Monticone Marco, Ambrosini Emilia, Rocca Barbara, Foti Calogero, Ferrante Simona
Department of Medical Sciences and Public Health, University of Cagliari, Cagliari, Italy.
Physical Medicine and Rehabilitation Unit, Scientific Institute of Lissone, Salvatore Maugeri Foundation, Institute of Care and Research (IRCCS), Lissone, Italy.
Spine (Phila Pa 1976). 2017 Jun 1;42(11):E672-E679. doi: 10.1097/BRS.0000000000001923.
Single-center, prospective study.
Evaluating the responsiveness and minimal important changes (MICs) for the Scoliosis Research Society-22 Patient Questionnaire (SRS-22) in adolescent idiopathic scoliosis (AIS) and adult idiopathic scoliosis (AS).
Despite the SRS-22 properties have been investigated in various different languages, there is still a lack of information concerning responsiveness and MIC, limiting the use of SRS-22 for clinical and research purposes.
At the beginning and end of multidisciplinary rehabilitation programs, 149 subjects with mild AIS (Cobb angle <25°) and 140 subjects with moderate AS (Cobb angle <35°) completed the SRS-22. Upon completing the programs, subjects also performed the global perceived effect (GPE) scales test, which was divided to produce a dichotomous outcome (improved vs. stable). Responsiveness was calculated for all SRS-22 domains but satisfaction with management by distribution (effect size; standardized response mean) and anchor-based methods (receiver operating characteristic [ROC] curves; correlations between change scores of the SRS-22 and GPE). ROC curves were also used to compute the MICs.
The effect size ranged from 1.23 to 1.50 in AIS and from 1.02 to 1.37 in AS. The standardized response mean ranged from 0.95 to 1.27 in AIS and from 0.66 to 0.90 in AS. The ROC analyses revealed the following MIC values (area under the curve; sensitivity; specificity): function, 0.70 (0.739;66;70) for AIS and 0.60 (0.842;84;76) for AS; pain, 0.70 (0.731;71;70) for AIS and 0.40 (0.817;81;70) for AS; mental health, 0.50 (0.708;83;58) for AIS and 0.55 (0.750;69;78) for AS; self-perceived image, 0.40 (0.609;79;42) for AIS and 0.60 (0.751;61;82) for AS. Correlations between change scores of the SRS-22 domains and GPE were low to moderate, ranging from -0.347 to -0.667.
The SRS-22 was sensitive in detecting clinical changes in subjects with adolescent and adult scoliosis. We recommend taking the MICs provided into account when assessing patients' improvement or planning studies in these clinical contexts.
单中心前瞻性研究。
评估脊柱侧凸研究学会22项患者问卷(SRS - 22)在青少年特发性脊柱侧凸(AIS)和成人特发性脊柱侧凸(AS)中的反应度及最小重要变化(MIC)。
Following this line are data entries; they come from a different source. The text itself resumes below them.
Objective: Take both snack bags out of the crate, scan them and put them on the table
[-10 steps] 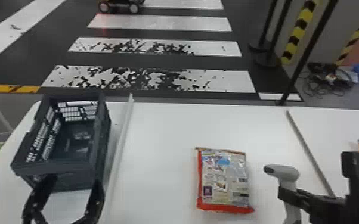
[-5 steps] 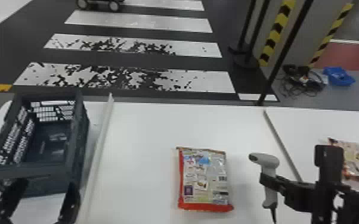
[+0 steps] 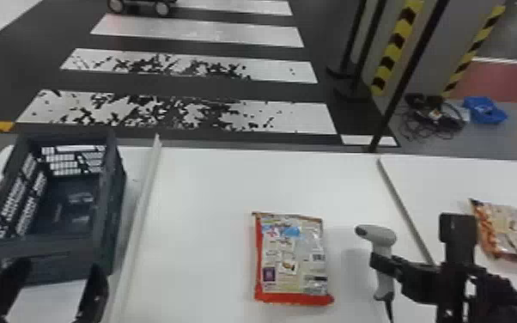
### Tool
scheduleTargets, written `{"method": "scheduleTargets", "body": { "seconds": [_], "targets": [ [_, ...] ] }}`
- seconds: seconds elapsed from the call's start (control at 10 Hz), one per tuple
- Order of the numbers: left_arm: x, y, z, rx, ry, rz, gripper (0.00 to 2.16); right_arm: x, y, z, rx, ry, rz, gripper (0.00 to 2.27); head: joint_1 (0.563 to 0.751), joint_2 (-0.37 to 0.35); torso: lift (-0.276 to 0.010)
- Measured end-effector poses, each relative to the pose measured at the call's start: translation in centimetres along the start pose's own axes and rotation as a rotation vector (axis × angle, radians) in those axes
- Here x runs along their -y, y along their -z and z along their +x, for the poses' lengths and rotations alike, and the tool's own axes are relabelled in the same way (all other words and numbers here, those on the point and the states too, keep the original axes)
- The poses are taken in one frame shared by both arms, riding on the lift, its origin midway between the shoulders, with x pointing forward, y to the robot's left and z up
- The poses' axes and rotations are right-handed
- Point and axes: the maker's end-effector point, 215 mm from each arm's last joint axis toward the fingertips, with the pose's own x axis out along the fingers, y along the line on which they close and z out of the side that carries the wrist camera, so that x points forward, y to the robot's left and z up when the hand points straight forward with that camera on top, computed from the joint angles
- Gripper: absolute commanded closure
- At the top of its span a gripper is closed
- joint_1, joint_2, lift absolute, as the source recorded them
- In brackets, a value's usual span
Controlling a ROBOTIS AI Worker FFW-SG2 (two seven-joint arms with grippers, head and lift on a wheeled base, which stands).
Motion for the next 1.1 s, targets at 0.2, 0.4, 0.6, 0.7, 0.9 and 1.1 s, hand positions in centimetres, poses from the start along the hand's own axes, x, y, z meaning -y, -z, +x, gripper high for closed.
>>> {"method": "scheduleTargets", "body": {
  "seconds": [0.2, 0.4, 0.6, 0.7, 0.9, 1.1],
  "targets": [
    [-0.1, 0.0, 0.0, 0.000, -0.002, -0.002, 0.15, 0.2, -0.1, 0.4, 0.003, 0.007, 0.003, 1.93, 0.695, -0.118, -0.094],
    [-0.1, 0.0, 0.0, 0.001, -0.003, -0.001, 0.15, 0.4, 0.2, 0.6, -0.002, 0.010, 0.006, 1.93, 0.695, -0.118, -0.094],
    [-0.1, 0.0, 0.0, 0.000, -0.003, -0.001, 0.15, 0.5, 0.9, 1.0, -0.020, 0.011, 0.001, 1.93, 0.695, -0.119, -0.094],
    [-0.1, 0.0, 0.0, 0.001, -0.003, -0.001, 0.15, 0.4, 1.1, 1.2, -0.027, 0.010, -0.003, 1.93, 0.695, -0.117, -0.094],
    [-0.1, -0.2, -0.1, 0.008, -0.003, -0.001, 0.15, 0.4, 1.2, 1.5, -0.025, 0.010, -0.007, 0.72, 0.695, -0.116, -0.094],
    [-0.1, -0.3, -0.2, 0.009, -0.001, -0.001, 0.15, 0.4, 0.8, 1.4, -0.012, 0.010, -0.011, 0.00, 0.695, -0.116, -0.094]
  ]
}}
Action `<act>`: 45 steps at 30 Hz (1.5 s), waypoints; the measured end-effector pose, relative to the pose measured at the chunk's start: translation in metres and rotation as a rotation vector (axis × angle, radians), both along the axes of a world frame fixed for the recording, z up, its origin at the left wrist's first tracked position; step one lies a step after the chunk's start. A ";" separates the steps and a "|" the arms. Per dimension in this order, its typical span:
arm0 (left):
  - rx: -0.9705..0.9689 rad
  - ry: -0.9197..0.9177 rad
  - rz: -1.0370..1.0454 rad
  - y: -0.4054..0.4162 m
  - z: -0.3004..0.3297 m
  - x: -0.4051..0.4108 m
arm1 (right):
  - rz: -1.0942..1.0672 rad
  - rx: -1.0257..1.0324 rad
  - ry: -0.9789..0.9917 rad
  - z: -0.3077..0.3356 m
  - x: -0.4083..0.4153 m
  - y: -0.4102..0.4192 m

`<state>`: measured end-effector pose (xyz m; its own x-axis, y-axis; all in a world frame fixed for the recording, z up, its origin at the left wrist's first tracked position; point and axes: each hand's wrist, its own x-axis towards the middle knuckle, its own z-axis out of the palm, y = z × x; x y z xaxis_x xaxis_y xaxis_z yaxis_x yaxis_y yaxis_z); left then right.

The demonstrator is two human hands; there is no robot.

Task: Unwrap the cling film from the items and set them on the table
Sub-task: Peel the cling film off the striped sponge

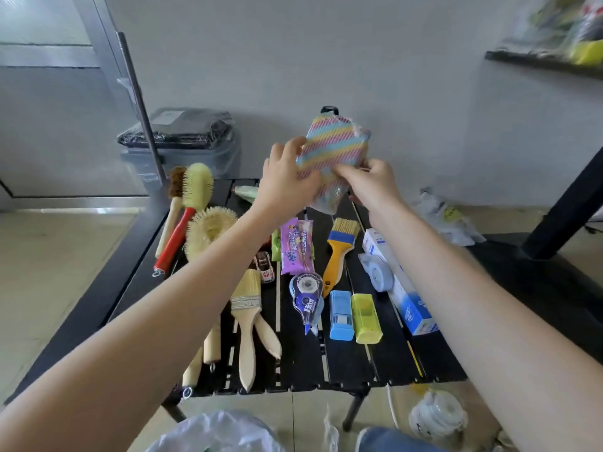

尽管已在多种不同语言中对SRS - 22的特性进行了研究,但仍缺乏有关反应度和MIC的信息,这限制了SRS - 22在临床和研究中的应用。
在多学科康复项目开始和结束时,149例轻度AIS(Cobb角<25°)患者和140例中度AS(Cobb角<35°)患者完成了SRS - 22问卷。完成项目后,受试者还进行了整体感知效果(GPE)量表测试,该测试结果分为二分结果(改善与稳定)。计算了所有SRS - 22领域的反应度,但通过分布法(效应量;标准化反应均值)和基于锚定的方法(受试者操作特征[ROC]曲线;SRS - 22变化分数与GPE之间的相关性)评估了对治疗管理的满意度。ROC曲线也用于计算MIC。
AIS的效应量范围为1.23至1.50,AS为1.02至1.37。AIS的标准化反应均值范围为0.95至1.27,AS为0.66至0.90。ROC分析得出以下MIC值(曲线下面积;敏感度;特异度):功能,AIS为0.70(0.739;66;70),AS为0.60(0.842;84;76);疼痛,AIS为0.70(0.731;71;70),AS为0.40(0.817;81;70);心理健康,AIS为0.50(0.708;83;58),AS为0.55(0.750;69;78);自我认知形象,AIS为0.40(0.609;79;42),AS为0.60(0.751;61;82)。SRS - 22领域变化分数与GPE之间的相关性为低到中度,范围为 - 0.347至 - 0.667。
SRS - 22在检测青少年和成人脊柱侧凸患者的临床变化方面具有敏感性。我们建议在评估这些临床情况下患者的改善情况或规划研究时考虑所提供的MIC。
3级。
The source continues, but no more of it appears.